ACL Overview

Last updated: 2019-06-14 18:47:47

PDF

Concept

An ACL is described in the XML language. It is a list of specified grantees and permissions granted, which is associated with resources. Each bucket and object has an associated ACL to grant basic read and write permissions to anonymous users or other Tencent Clouds root accounts.

Here are some limits on the use of ACLs associated with resources.

  • The resource owner always has FULL_CONTROL permission on the resource, which cannot be revoked or modified.
  • An anonymous user cannot be the resource owner. In this case, the object owner is the bucket owner (Tencent Cloud root account).
  • Permissions can only be granted to Tencent Cloud CAM root accounts or anonymous users, rather than sub-users or user groups.
  • No conditions should be imposed on the permissions.
  • "Deny" permission is not supported.
  • A resource can have up to 100 ACL policies.

ACL Elements

Identity (Grantee)

A supported grantee can be a CAM root account or a preset CAM user group.

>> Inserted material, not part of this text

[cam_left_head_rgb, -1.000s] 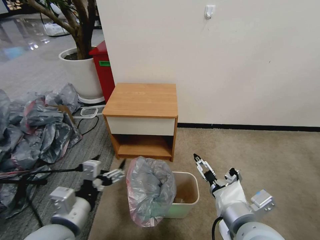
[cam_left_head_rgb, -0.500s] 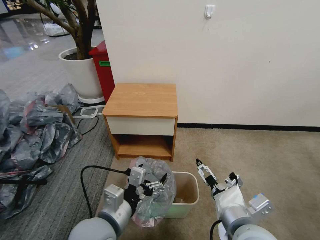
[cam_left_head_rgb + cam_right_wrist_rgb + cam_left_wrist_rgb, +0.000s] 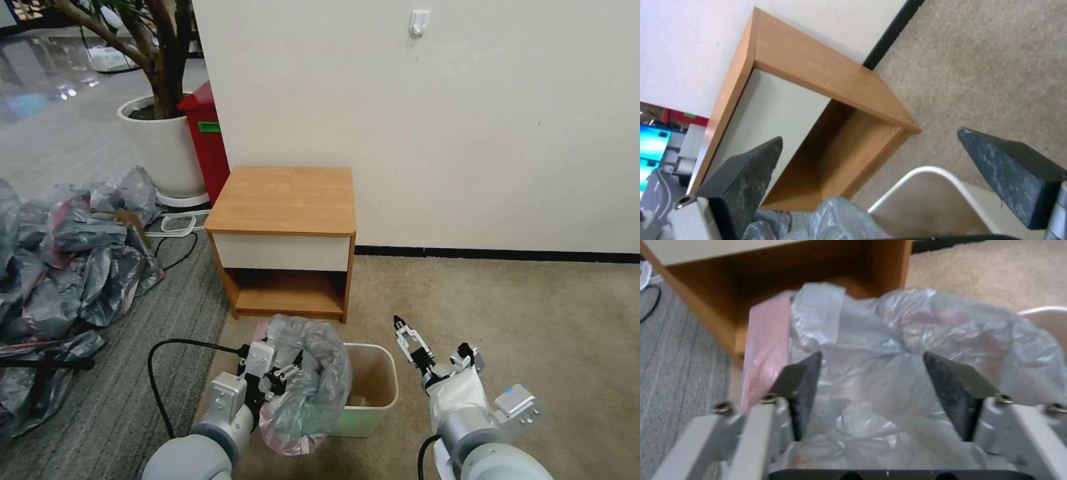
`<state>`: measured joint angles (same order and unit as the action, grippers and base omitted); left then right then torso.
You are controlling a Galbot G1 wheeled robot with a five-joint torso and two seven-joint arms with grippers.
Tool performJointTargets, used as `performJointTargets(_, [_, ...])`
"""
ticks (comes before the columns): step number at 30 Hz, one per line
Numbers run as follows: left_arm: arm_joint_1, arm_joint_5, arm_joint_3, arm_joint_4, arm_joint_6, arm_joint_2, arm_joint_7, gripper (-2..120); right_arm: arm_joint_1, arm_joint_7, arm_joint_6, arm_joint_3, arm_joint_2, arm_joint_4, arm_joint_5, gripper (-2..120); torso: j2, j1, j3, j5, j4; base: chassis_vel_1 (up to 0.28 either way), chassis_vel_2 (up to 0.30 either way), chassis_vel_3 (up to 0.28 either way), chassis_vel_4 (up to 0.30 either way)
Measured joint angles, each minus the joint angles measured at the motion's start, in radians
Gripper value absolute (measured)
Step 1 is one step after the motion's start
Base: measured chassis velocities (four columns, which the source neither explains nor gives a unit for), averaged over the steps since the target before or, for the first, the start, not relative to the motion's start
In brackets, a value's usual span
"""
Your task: Pick up the garbage bag from the table and place it over the trash can.
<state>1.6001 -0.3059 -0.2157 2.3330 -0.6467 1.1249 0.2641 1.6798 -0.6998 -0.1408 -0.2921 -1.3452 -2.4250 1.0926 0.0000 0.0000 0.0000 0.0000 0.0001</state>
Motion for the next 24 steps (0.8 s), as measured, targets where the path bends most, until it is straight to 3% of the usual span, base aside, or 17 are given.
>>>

  • When you grant access permissions to another Tencent Cloud root account, this root account can grant access permissions to its sub-users, user groups or roles.
  • In COS, it is strongly recommended not to grant WRITE, WRITE_ACP or FULL_CONTROL permission to any anonymous user or CAM user group. Otherwise, the user group can upload, download or delete your resources, which will bring security risks to your account, such as data loss and fee deduction.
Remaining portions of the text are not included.